__TASK TO CARRY OUT__: From the data that follows, copy every line with the string "bounding".

[Data extracted from a collection]
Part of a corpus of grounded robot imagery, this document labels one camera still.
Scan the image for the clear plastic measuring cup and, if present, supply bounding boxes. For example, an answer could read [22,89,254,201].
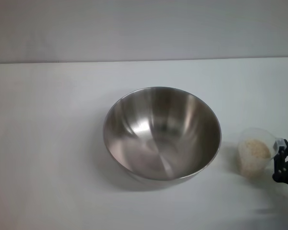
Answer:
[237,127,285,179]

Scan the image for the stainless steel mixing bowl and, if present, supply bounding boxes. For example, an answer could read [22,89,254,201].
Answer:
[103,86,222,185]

* * *

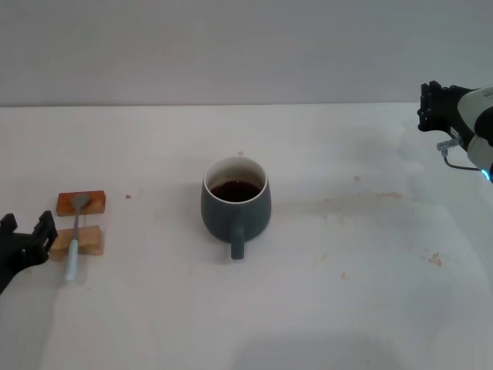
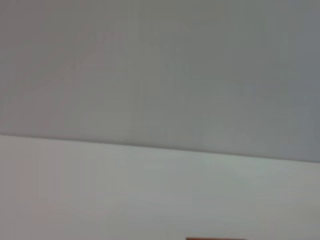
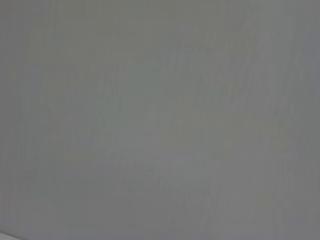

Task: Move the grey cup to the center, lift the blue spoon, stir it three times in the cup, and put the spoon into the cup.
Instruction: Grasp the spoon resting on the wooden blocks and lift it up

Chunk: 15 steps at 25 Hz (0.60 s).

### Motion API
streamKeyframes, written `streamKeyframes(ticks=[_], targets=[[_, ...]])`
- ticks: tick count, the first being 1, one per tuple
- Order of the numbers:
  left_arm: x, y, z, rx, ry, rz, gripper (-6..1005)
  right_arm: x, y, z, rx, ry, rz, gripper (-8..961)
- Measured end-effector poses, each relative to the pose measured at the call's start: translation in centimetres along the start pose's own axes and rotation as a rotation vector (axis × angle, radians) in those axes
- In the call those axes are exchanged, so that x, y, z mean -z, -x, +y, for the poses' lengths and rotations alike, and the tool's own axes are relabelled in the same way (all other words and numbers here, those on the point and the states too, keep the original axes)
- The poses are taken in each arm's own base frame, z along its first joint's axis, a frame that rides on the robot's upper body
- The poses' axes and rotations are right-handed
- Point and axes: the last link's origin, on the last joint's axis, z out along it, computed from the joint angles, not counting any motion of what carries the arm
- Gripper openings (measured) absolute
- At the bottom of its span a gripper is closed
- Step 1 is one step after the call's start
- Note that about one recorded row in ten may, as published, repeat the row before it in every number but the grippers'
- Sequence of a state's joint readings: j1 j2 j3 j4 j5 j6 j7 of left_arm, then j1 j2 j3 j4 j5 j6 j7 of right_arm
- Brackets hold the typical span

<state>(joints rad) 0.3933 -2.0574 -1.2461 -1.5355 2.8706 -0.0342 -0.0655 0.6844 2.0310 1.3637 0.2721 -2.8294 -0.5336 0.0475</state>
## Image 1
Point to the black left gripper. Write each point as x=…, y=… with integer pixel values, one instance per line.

__TASK RESULT__:
Scan the image for the clear plastic measuring cup and, if present, supply bounding boxes. For example, an answer could read [22,89,254,201].
Scan the image for the stainless steel mixing bowl and, if present, supply bounding boxes. For example, an answer could read [22,89,254,201].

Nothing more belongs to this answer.